La coexposition au bruit et à la pollution de l’air est désormais étudiée comme un facteur aggravant des risques sanitaires, en particulier pour les populations les plus vulnérables. Cette exposition cumulative accentue l’injustice environnementale dans les zones défavorisées. Des outils d’évaluation spatiale permettent d’analyser les zones de coexposition, en croisant données environnementales, sanitaires et socioéconomiques.

Plans nationaux, ISS et équité en santé environnementale

Les plans nationaux de santé en France visent à réduire les inégalités sociales de santé (ISS). Le Plan national santé environnement (PNSE) inclut désormais la lutte contre la pollution de l’air et le bruit comme priorités, avec une attention particulière portée à la vulnérabilité sociale des populations concernées.

L’exemple des maladies cardio-neuro-vasculaires montre que les personnes en situation de précarité sont davantage exposées et impactées par ces facteurs. La défaveur socioéconomique est corrélée à une surmorbidité importante, rendant indispensable l’analyse croisée des expositions environnementales et des facteurs sociaux.

EXEMPLE DES MALADIES CARDIO-NEURO-VASCULAIRES ET DE LA DÉFAVORISATION SOCIOÉCONOMIQUE

Il existe un lien fort entre la défaveur socioéconomique et le risque accru de maladies cardio-neuro-vasculaires. Les personnes socialement défavorisées ont un risque presque doublé de syndrome coronarien aigu et subissent des AVC plus tôt que les personnes favorisées. Les études montrent une association significative entre la défaveur socioéconomique et l'incidence et la prévalence des maladies coronariennes, même après ajustement pour les facteurs individuels. La réduction des inégalités sociales de santé, notamment en matière de maladies cardio-neuro-vasculaires, est cruciale. Il est essentiel d'évaluer l'impact des interventions environnementales sur les différentes couches sociales pour éviter d'aggraver les ISS et améliorer les politiques de santé publique.

Un outil de cartographie environnementale en Île-de-France

La collaboration entre Airparif et Bruitparif a permis de créer une carte interactive de la coexposition au bruit et à la pollution de l’air en Île-de-France. Cette cartographie environnementale permet :

  • d’identifier les zones calmes à préserver et les zones à fort risque sanitaire,

  • de guider les aménagements urbains (pistes cyclables, zones à faibles émissions),

  • d’évaluer l’impact des politiques publiques,

  • et de nourrir la recherche scientifique sur l’exposition combinée.

Ces données seront mobilisées dans le cadre du Plan régional santé environnement (PRSE4).

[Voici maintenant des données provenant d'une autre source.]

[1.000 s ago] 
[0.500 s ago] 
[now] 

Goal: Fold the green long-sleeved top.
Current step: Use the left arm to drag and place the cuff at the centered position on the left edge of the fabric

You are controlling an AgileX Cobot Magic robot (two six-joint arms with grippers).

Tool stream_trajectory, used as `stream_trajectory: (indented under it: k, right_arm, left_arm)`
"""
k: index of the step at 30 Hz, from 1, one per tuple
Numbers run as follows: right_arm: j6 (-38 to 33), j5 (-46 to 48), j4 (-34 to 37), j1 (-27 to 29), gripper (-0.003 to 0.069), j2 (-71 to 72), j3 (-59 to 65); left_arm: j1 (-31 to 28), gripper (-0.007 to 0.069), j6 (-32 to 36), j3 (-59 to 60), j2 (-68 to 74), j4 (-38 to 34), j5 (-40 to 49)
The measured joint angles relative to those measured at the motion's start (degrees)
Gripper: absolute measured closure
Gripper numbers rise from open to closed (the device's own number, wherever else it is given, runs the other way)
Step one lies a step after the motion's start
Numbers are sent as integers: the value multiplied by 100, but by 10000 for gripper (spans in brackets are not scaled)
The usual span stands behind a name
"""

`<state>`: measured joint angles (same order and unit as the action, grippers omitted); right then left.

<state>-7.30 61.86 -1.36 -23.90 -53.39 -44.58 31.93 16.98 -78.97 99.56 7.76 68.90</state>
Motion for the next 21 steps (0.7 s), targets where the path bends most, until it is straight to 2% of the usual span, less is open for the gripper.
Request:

Recommandations : mieux cibler les interventions

Pour réduire les inégalités environnementales, il est essentiel d’intégrer les données socioéconomiques dans les analyses spatiales. Les populations défavorisées étant souvent les plus exposées à la coexposition bruit-air, les politiques d’évaluation environnementale doivent cibler en priorité ces groupes vulnérables.

Un guide méthodologique pourrait être développé à partir de l’expérience francilienne, afin de reproduire cette démarche dans d’autres territoires et de prioriser les interventions en santé publique dans une logique d’équité territoriale.